IBS, IBD and SIBO;

Diagnosing and deciphering the differences


It’s easy to mix up irritable bowel syndrome (IBS) and inflammatory bowel disease (IBD) because the names sound very similar, and some people with IBD can also have IBS. It gets even more complicated when Small Intestinal Bacterial Overgrowth (SIBO) gets added to the mix.

While all three can have some similar symptoms, these gastrointestinal disorders are vastly different medical conditions. Due to the similarities and sometimes overlap of these disease states, understanding the characteristics of each is critical to determine the best diagnosis and treatment plan.

Read on to understand the differences between IBS, IBD and SIBO. Plus, discover hidden culprits of the conditions and how to accurately diagnose.
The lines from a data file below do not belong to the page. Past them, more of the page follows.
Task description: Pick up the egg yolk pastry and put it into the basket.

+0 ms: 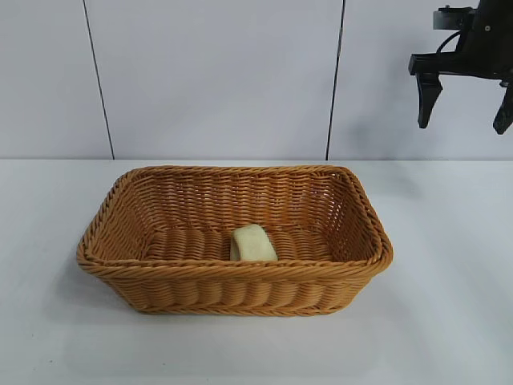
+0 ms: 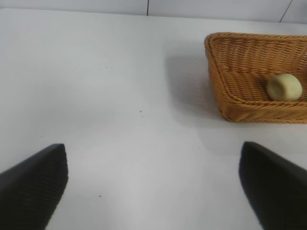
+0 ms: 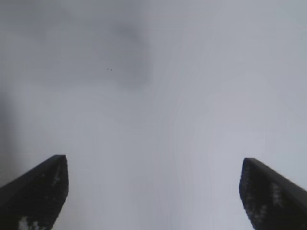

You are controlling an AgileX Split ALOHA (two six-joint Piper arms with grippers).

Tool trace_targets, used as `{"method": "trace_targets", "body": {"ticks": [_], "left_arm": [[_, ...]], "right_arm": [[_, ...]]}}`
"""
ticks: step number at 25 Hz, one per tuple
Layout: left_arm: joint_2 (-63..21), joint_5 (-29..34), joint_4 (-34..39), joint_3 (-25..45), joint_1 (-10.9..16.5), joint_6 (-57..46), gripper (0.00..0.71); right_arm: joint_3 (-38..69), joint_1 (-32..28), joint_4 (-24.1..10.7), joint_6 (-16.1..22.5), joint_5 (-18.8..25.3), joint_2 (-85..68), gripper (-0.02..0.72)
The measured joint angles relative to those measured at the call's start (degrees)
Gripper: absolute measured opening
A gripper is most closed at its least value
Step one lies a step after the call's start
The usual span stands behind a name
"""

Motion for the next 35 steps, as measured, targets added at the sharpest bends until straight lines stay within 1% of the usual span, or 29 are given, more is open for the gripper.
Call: {"method": "trace_targets", "body": {"ticks": [7, 14, 17, 22, 26, 28, 32, 35], "left_arm": [[0.0, 0.0, 0.0, 0.0, 0.0, 0.0, 0.695], [0.0, 0.0, 0.0, 0.0, 0.0, 0.0, 0.695], [0.0, 0.0, 0.0, 0.0, 0.0, 0.0, 0.695], [0.0, 0.0, 0.0, 0.0, 0.0, 0.0, 0.695], [0.0, 0.0, 0.0, 0.0, 0.0, 0.0, 0.695], [0.0, 0.0, 0.0, 0.0, 0.0, 0.0, 0.695], [0.0, 0.0, 0.0, 0.0, 0.0, 0.0, 0.695], [0.0, 0.0, 0.0, 0.0, 0.0, 0.0, 0.695]], "right_arm": [[15.5, 1.7, -0.1, -1.3, 0.2, -9.8, 0.695], [32.3, 4.2, 1.9, -1.4, 0.1, -22.6, 0.695], [40.6, 5.3, 1.9, -1.8, 0.1, -28.9, 0.695], [54.4, 5.5, 2.5, -2.0, 0.0, -41.2, 0.695], [64.7, 5.5, 2.5, -3.1, -2.5, -51.7, 0.695], [69.2, 5.5, 2.5, -4.3, -4.8, -56.7, 0.695], [77.0, 5.5, 2.5, -4.8, -9.1, -67.3, 0.695], [80.9, 5.5, 2.5, -5.2, -10.2, -75.0, 0.695]]}}
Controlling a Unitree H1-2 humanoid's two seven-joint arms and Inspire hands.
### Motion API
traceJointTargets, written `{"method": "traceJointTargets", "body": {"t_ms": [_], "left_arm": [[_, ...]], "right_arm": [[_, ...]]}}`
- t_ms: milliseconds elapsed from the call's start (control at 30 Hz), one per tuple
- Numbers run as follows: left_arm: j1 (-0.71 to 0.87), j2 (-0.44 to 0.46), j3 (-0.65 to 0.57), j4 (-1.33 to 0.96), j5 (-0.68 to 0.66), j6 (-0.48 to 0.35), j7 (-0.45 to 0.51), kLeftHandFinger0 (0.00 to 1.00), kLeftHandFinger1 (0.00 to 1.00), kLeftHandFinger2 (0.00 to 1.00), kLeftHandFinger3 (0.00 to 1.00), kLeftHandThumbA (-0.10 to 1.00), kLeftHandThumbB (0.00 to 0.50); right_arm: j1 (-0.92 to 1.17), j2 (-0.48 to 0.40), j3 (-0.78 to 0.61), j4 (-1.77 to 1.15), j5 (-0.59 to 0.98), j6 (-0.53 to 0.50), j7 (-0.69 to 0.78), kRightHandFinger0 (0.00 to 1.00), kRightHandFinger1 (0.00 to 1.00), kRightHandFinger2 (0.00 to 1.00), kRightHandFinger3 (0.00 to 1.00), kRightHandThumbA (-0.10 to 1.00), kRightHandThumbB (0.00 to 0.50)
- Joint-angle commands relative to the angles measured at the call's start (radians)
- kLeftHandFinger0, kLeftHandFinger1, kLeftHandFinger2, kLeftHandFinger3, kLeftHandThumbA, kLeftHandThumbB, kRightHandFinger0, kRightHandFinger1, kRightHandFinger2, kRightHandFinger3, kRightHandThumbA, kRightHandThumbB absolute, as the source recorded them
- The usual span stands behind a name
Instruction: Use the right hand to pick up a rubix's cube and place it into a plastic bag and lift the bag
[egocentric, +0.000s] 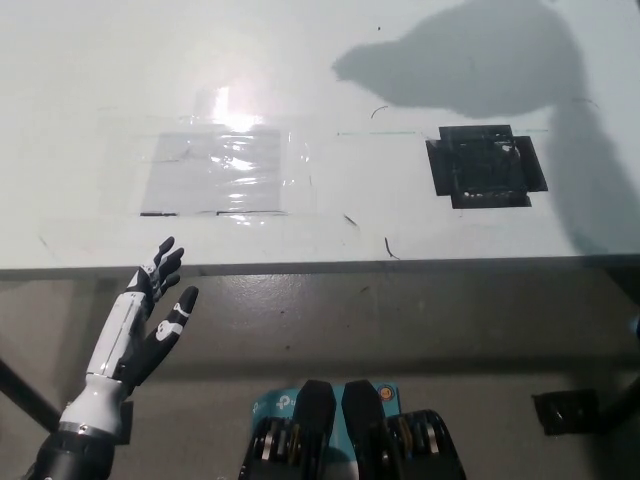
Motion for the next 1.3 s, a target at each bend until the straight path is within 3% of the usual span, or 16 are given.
{"method": "traceJointTargets", "body": {"t_ms": [0,100,167,333,367,433,533,600,933,1200,1267], "left_arm": [[-0.015,0.018,0.007,-0.024,-0.02,-0.012,-0.014,1.0,1.0,1.0,1.0,0.73,0.148],[-0.004,0.02,0.002,-0.023,-0.011,-0.025,-0.015,1.0,1.0,1.0,1.0,0.74,0.155],[0.0,0.019,0.002,-0.024,-0.008,-0.029,-0.012,1.0,1.0,1.0,1.0,0.73,0.144],[-0.008,0.017,0.007,-0.04,-0.006,0.004,-0.005,1.0,1.0,1.0,1.0,0.72,0.15],[-0.013,0.018,0.008,-0.043,-0.008,0.01,-0.006,1.0,1.0,1.0,1.0,0.73,0.139],[-0.018,0.017,0.007,-0.046,-0.013,0.016,-0.01,1.0,1.0,1.0,1.0,0.74,0.141],[-0.021,0.018,0.005,-0.047,-0.01,0.016,-0.01,1.0,1.0,1.0,1.0,0.74,0.14],[-0.023,0.025,0.004,-0.035,-0.005,-0.009,-0.012,1.0,1.0,1.0,1.0,0.74,0.143],[-0.033,0.019,0.0,-0.04,-0.019,0.01,-0.016,1.0,1.0,1.0,1.0,0.73,0.143],[-0.033,0.026,-0.002,-0.037,-0.017,0.002,-0.018,1.0,1.0,1.0,1.0,0.73,0.146],[-0.033,0.029,-0.001,-0.032,-0.022,-0.006,-0.021,1.0,1.0,1.0,1.0,0.73,0.147]], "right_arm": [[-0.071,-0.096,-0.015,-0.236,0.075,0.118,0.251,1.0,1.0,1.0,1.0,0.58,0.452],[0.002,-0.088,0.026,-0.229,0.043,0.116,0.276,1.0,1.0,1.0,1.0,0.6,0.445],[0.047,-0.074,0.036,-0.21,0.04,0.108,0.29,1.0,1.0,1.0,1.0,0.52,0.426],[0.166,-0.059,0.128,-0.129,-0.009,0.027,0.361,1.0,1.0,1.0,1.0,0.57,0.42],[0.198,-0.053,0.171,-0.092,-0.041,-0.021,0.364,1.0,1.0,1.0,1.0,0.59,0.463],[0.256,-0.04,0.24,-0.054,-0.08,-0.048,0.39,1.0,1.0,1.0,1.0,0.56,0.431],[0.298,-0.039,0.304,-0.043,-0.124,-0.072,0.39,1.0,1.0,1.0,1.0,0.58,0.423],[0.361,-0.031,0.374,-0.016,-0.18,-0.087,0.373,1.0,1.0,1.0,1.0,0.61,0.461],[0.345,-0.001,0.407,0.211,-0.209,-0.192,0.336,1.0,1.0,1.0,1.0,0.65,0.448],[0.292,0.003,0.399,0.235,-0.25,-0.206,0.341,1.0,1.0,1.0,1.0,0.62,0.464],[0.25,-0.007,0.4,0.247,-0.26,-0.231,0.355,1.0,1.0,1.0,1.0,0.66,0.484]]}}
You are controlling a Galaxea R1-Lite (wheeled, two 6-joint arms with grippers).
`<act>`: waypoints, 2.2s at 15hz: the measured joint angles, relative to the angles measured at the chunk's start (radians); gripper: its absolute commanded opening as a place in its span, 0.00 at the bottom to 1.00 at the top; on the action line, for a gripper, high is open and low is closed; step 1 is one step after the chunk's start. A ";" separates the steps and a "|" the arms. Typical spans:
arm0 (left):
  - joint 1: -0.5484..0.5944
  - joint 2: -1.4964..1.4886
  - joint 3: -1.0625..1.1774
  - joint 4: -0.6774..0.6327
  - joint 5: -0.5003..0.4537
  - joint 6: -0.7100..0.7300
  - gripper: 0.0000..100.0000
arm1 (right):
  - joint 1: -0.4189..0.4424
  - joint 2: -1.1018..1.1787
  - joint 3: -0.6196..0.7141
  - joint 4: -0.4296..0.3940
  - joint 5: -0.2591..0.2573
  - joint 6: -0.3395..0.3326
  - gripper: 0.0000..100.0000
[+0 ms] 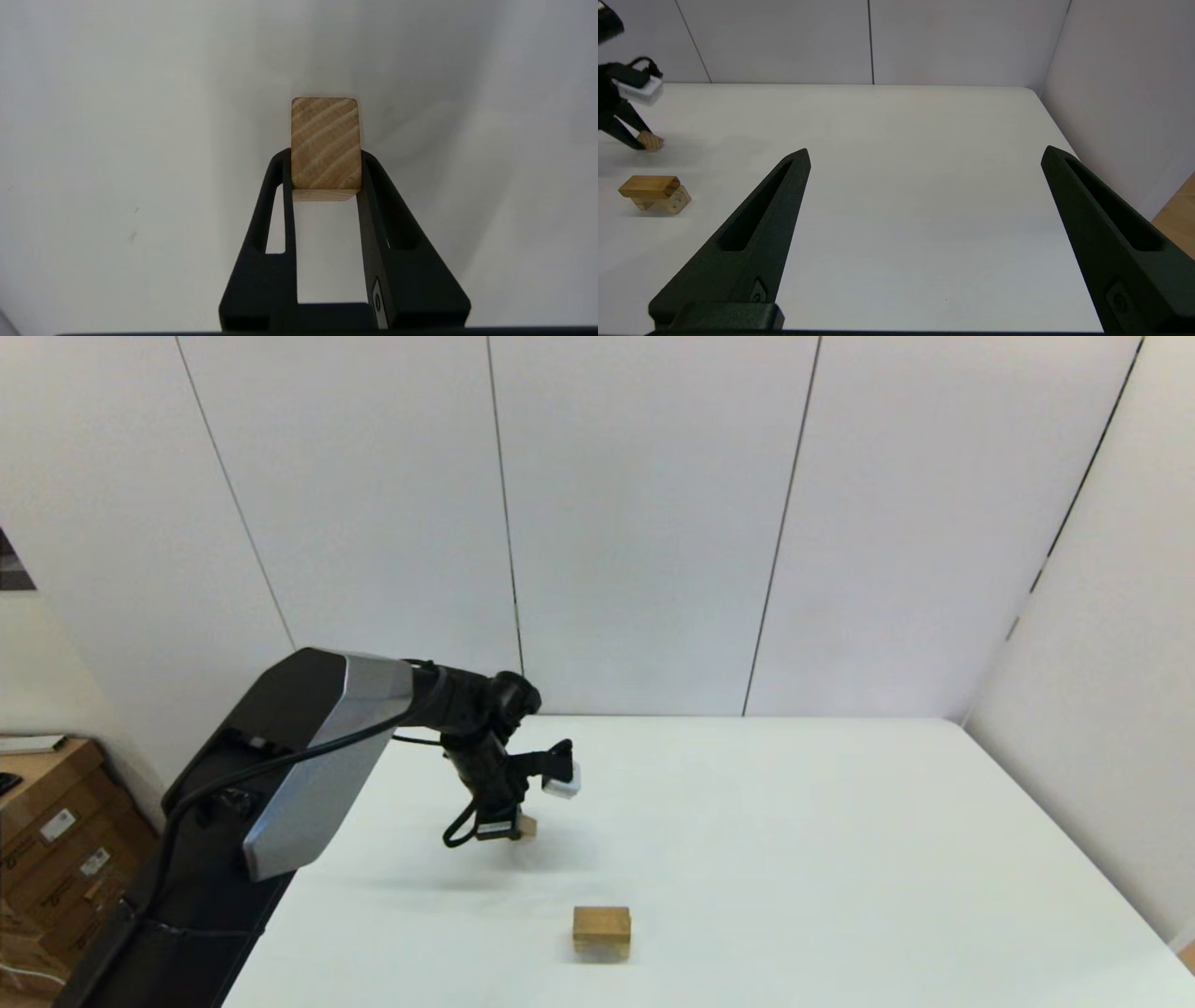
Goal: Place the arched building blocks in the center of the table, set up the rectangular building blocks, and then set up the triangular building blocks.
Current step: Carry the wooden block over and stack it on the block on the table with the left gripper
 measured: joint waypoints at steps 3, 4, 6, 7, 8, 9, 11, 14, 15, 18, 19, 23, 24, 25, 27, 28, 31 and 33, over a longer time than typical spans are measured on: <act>0.007 -0.061 0.001 0.038 -0.002 -0.101 0.00 | 0.000 0.000 0.000 0.000 0.000 0.000 1.00; 0.009 -0.089 0.005 0.065 -0.002 -0.115 0.00 | 0.000 0.000 0.000 0.000 0.000 0.000 1.00; 0.010 -0.164 0.010 0.145 -0.002 -0.128 0.00 | 0.000 0.000 0.000 0.000 0.000 0.000 1.00; 0.010 -0.203 0.012 0.195 -0.003 -0.129 0.00 | 0.000 0.000 0.000 0.000 0.000 0.000 1.00; 0.009 -0.243 0.014 0.256 -0.003 -0.127 0.00 | 0.000 0.000 0.000 0.000 0.000 0.000 1.00; 0.007 -0.279 0.014 0.320 -0.003 -0.126 0.00 | 0.000 0.000 0.000 0.000 0.000 0.000 1.00; -0.022 -0.338 0.020 0.453 -0.008 -0.124 0.00 | 0.000 0.000 0.000 0.000 0.000 0.000 1.00; -0.086 -0.382 0.025 0.559 -0.108 -0.123 0.00 | 0.000 0.000 0.000 0.000 0.000 0.000 1.00; -0.107 -0.387 0.025 0.563 -0.144 -0.123 0.00 | 0.000 0.000 0.000 0.000 0.000 0.000 1.00; -0.160 -0.374 0.024 0.560 -0.165 -0.124 0.00 | 0.000 0.000 0.000 0.000 0.000 0.000 1.00; -0.174 -0.361 0.022 0.558 -0.172 -0.123 0.00 | 0.000 0.000 0.000 0.000 0.000 0.000 1.00; -0.238 -0.301 0.020 0.514 -0.207 -0.124 0.00 | 0.000 0.000 0.000 0.000 0.000 0.000 1.00; -0.253 -0.285 0.020 0.507 -0.206 -0.123 0.00 | 0.000 0.000 0.000 0.000 0.000 0.000 1.00; -0.269 -0.270 0.020 0.504 -0.207 -0.117 0.00 | 0.000 0.000 0.000 0.000 0.000 0.000 1.00; -0.289 -0.247 0.019 0.476 -0.208 -0.115 0.00 | 0.000 0.000 0.000 0.000 0.000 0.000 1.00; -0.295 -0.237 0.019 0.448 -0.207 -0.117 0.00 | 0.000 0.000 0.000 0.000 0.000 0.000 1.00; -0.310 -0.207 0.019 0.357 -0.207 -0.113 0.00 | 0.000 0.000 0.000 0.000 0.000 0.000 1.00; -0.312 -0.184 0.018 0.347 -0.207 -0.113 0.00 | 0.000 0.000 0.000 0.000 0.000 0.000 1.00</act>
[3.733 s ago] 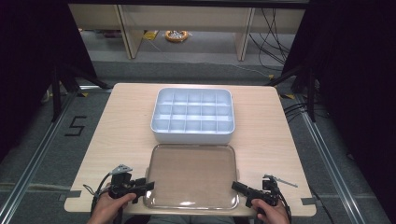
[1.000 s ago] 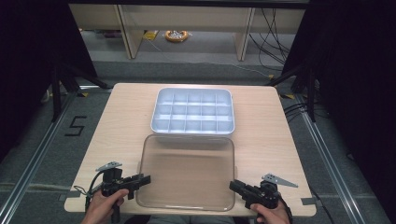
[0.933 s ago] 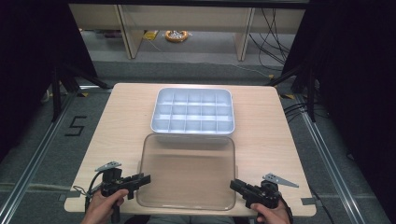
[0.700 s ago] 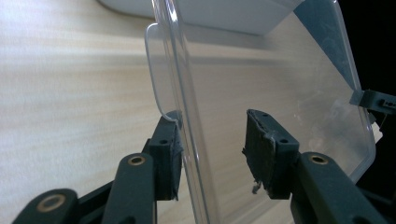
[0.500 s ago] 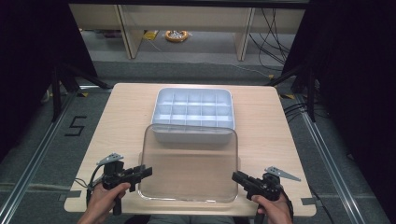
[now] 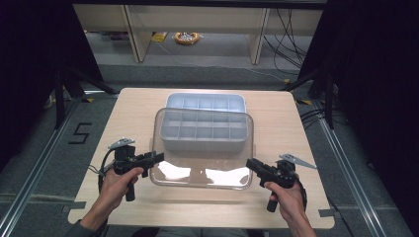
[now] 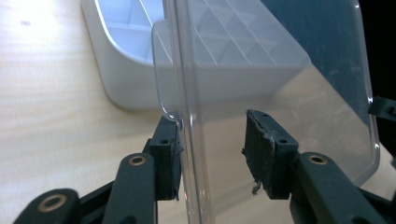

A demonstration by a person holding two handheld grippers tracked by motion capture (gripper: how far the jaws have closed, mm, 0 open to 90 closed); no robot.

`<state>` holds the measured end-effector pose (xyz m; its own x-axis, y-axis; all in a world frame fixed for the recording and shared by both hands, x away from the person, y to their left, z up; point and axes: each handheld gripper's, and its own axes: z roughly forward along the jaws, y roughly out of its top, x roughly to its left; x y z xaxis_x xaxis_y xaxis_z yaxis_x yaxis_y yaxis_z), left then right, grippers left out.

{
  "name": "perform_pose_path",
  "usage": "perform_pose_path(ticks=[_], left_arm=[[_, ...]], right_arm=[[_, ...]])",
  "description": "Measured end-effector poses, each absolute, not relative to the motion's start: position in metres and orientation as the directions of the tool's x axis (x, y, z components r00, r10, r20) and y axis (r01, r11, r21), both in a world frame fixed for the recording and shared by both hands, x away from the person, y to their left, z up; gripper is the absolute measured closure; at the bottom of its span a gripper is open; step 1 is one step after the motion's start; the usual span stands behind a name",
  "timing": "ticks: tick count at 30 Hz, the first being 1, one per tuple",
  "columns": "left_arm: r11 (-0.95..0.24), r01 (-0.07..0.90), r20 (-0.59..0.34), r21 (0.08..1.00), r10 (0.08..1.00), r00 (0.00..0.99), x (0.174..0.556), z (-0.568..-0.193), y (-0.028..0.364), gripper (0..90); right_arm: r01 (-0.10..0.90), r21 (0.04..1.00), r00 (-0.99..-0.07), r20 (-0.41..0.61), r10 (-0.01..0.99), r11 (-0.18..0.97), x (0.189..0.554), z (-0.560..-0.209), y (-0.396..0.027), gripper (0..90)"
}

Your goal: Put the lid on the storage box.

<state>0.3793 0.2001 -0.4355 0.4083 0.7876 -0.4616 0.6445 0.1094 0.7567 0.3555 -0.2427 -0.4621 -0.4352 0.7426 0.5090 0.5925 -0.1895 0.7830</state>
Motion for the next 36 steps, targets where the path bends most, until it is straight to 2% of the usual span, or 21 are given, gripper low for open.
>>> perform_pose_path(ticks=[1,2,4,7,8,11,16,18,19,23,24,32,34,36], left_arm=[[0.109,0.644,-0.465,0.757,0.782,0.414,0.384,-0.433,0.201,56.9],[0.109,0.640,-0.461,0.761,0.785,0.414,0.388,-0.431,0.200,56.9],[0.126,0.635,-0.467,0.762,0.786,0.404,0.397,-0.426,0.198,56.9],[0.138,0.625,-0.467,0.769,0.788,0.400,0.412,-0.418,0.196,56.9],[0.140,0.621,-0.467,0.771,0.788,0.401,0.417,-0.416,0.196,56.9],[0.164,0.618,-0.479,0.769,0.787,0.387,0.433,-0.410,0.194,56.8],[0.195,0.612,-0.492,0.767,0.791,0.364,0.459,-0.404,0.190,56.5],[0.212,0.611,-0.501,0.763,0.790,0.353,0.469,-0.404,0.188,56.5],[0.212,0.612,-0.500,0.762,0.793,0.348,0.478,-0.403,0.187,56.4],[0.223,0.612,-0.504,0.759,0.796,0.335,0.490,-0.404,0.185,56.4],[0.226,0.612,-0.506,0.758,0.796,0.332,0.493,-0.404,0.185,56.4],[0.262,0.631,-0.532,0.730,0.798,0.283,0.513,-0.417,0.183,56.4],[0.266,0.640,-0.537,0.721,0.799,0.272,0.517,-0.421,0.182,56.4],[0.270,0.644,-0.539,0.716,0.800,0.263,0.520,-0.423,0.181,56.3]], right_arm=[[0.585,0.790,-0.435,0.499,0.750,-0.186,0.361,-0.460,-0.243,71.0],[0.610,0.762,-0.412,0.539,0.735,-0.216,0.363,-0.454,-0.240,71.0],[0.571,0.796,-0.428,0.497,0.755,-0.201,0.380,-0.448,-0.241,70.8],[0.562,0.801,-0.421,0.493,0.762,-0.207,0.390,-0.441,-0.241,70.8],[0.575,0.782,-0.393,0.521,0.758,-0.240,0.399,-0.434,-0.239,70.8],[0.528,0.822,-0.415,0.469,0.779,-0.213,0.416,-0.427,-0.241,70.8],[0.545,0.802,-0.380,0.495,0.781,-0.243,0.434,-0.417,-0.238,70.2],[0.531,0.811,-0.375,0.486,0.790,-0.246,0.451,-0.417,-0.239,70.2],[0.549,0.791,-0.351,0.511,0.785,-0.270,0.453,-0.415,-0.237,69.8],[0.536,0.805,-0.350,0.485,0.801,-0.254,0.466,-0.418,-0.238,69.3],[0.562,0.778,-0.326,0.519,0.790,-0.279,0.467,-0.417,-0.236,69.3],[0.583,0.753,-0.268,0.532,0.803,-0.305,0.490,-0.428,-0.230,67.5],[0.565,0.778,-0.283,0.497,0.820,-0.276,0.495,-0.431,-0.232,67.3],[0.584,0.749,-0.252,0.534,0.807,-0.312,0.497,-0.432,-0.229,67.3]])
Breakdown of IBS, IBD and SIBO:

Irritable Bowel Syndrome, or IBS, is a common disorder that affects the large intestine, according to the Mayo Clinic. Many patients experience symptoms that include cramping, abdominal pain, bloating, gas, diarrhea, constipation, or both.

Inflammatory Bowel Disease, or IBD, is a term for both Crohn’s Disease and Ulcerative Colitis (UC). Each condition is characterized by chronic inflammation of the gastrointestinal (GI) tract, per the Centers for Disease Control and Prevention.

Small Intestinal Bacterial Overgrowth, also known as SIBO, occurs when there is an abnormal increase in the overall bacterial population in the small intestine. The particular bacteria is not commonly found in that part of the digestive tract, as cited by the Mayo Clinic.

Similarities and Differences:

Providers have found that many SIBO, IBS and IBD symptoms are similar. Common symptoms include abdominal pain, constipation, distention, diarrhea and bloating. Recent research has discovered that SIBO could actually be the root cause of IBS. In addition, researchers found SIBO is often present in people with IBD.

Meanwhile, IBS is characterized by a recurrent abdominal pain plus a combination of associated symptoms as defined by the Rome IV criteria. IBD is a pathological disease and is different in that it causes inflammation either on the mucosa (Ulcerative Colitis), or throughout the entire digestive system (Crohn’s Disease). SIBO occurs when there is an excessive amount of bacteria build-up in the small intestine, which gives off gases that cause symptoms to occur.

How to Diagnose:

Proper diagnosis is critical to determining the most successful treatment plan for patients. Affected patients are oftentimes living with two or more of the disorders, due to the nature of each disease.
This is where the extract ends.